EXERCISE AIM |
From the data below, please reproduce exactly everything from the line that contains "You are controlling" down to the line that contains "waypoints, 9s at", with both ends included.

SUPPLIED MATERIAL |
BEGIN

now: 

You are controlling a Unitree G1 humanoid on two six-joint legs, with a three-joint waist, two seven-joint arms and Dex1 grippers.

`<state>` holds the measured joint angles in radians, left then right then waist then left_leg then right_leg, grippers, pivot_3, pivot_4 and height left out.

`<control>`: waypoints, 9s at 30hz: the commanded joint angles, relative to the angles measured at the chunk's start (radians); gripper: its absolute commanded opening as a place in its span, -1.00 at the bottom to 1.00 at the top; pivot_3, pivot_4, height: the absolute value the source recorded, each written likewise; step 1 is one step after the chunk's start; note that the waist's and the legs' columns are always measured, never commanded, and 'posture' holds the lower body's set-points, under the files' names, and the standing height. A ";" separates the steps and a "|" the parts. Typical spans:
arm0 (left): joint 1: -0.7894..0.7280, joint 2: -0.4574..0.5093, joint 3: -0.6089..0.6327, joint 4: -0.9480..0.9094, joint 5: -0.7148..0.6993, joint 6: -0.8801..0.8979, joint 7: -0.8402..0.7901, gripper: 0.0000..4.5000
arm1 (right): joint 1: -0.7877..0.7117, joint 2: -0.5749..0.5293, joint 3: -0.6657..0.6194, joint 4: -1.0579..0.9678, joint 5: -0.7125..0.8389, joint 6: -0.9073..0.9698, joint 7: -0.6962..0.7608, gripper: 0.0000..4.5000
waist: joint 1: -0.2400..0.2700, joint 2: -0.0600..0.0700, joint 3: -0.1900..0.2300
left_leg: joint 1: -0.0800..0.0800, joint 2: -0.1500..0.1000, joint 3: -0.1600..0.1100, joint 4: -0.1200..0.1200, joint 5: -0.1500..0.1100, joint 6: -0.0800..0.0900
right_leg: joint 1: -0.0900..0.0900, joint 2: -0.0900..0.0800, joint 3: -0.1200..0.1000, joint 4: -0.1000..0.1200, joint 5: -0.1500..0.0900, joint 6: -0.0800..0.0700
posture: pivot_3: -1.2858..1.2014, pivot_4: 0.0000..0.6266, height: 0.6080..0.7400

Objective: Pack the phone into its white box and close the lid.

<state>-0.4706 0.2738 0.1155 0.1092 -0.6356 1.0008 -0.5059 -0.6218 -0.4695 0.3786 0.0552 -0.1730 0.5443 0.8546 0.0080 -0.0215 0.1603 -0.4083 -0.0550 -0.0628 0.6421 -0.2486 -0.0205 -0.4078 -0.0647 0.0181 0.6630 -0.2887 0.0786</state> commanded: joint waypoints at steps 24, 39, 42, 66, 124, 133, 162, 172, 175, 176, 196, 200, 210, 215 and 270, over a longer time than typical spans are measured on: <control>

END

RESPONSE |
You are controlling a Unitree G1 humanoid on two six-joint legs, with a three-joint waist, two seven-joint arms and Dex1 grippers.

`<state>` holds the measured joint angles in radians, left then right then waist then left_leg then right_leg, grippers, pivot_3, pivot_4 and height left out.

`<control>`: waypoints, 9s at 30hz: the commanded joint angles, relative to the angles measured at the chunk's start (radians); gripper: its absolute commanded opening as a place in its span, -1.00 at the bottom to 1.00 at the top; pivot_3, pivot_4, height: the absolute value the source recorded, each written likewise; step 1 is one step after the chunk's start; note that the waist's and the legs' columns are always measured, never commanded, and 'posture' holds the lower body's set-points, under the files' names, and the standing height. A ";" separates the steps and a "|" the parts. Typical spans:

The exercise is done, and no more output is needed.